= Beginning of Section =
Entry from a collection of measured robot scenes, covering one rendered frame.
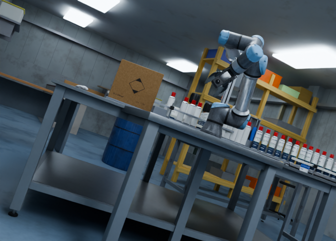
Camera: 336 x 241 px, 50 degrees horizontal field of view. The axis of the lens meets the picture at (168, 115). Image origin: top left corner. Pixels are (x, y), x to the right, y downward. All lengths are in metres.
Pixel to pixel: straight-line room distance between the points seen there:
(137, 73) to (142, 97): 0.17
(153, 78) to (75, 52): 8.83
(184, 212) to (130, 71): 0.99
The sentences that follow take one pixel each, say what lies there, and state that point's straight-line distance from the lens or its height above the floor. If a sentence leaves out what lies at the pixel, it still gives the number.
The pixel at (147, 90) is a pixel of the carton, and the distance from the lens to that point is 2.42.
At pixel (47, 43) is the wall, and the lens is 11.12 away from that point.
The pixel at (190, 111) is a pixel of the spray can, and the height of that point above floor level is 0.99.
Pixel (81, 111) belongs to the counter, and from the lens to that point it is 8.55.
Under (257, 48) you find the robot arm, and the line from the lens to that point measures 1.77.
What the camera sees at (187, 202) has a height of 0.39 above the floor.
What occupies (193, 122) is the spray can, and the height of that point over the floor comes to 0.91.
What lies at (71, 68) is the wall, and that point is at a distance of 11.16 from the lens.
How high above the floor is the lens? 0.76
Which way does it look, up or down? 3 degrees up
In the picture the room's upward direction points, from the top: 20 degrees clockwise
= End of Section =
For every line above with the word "from" in it, make a copy.

> **Result for this exercise**:
Entry from a collection of measured robot scenes, covering one rendered frame.
The sentences that follow take one pixel each, say what lies there, and state that point's straight-line distance from the lens or its height above the floor. If a sentence leaves out what lies at the pixel, it still gives the number.
The pixel at (147, 90) is a pixel of the carton, and the distance from the lens to that point is 2.42.
At pixel (47, 43) is the wall, and the lens is 11.12 away from that point.
Pixel (81, 111) belongs to the counter, and from the lens to that point it is 8.55.
Under (257, 48) you find the robot arm, and the line from the lens to that point measures 1.77.
What lies at (71, 68) is the wall, and that point is at a distance of 11.16 from the lens.
In the picture the room's upward direction points, from the top: 20 degrees clockwise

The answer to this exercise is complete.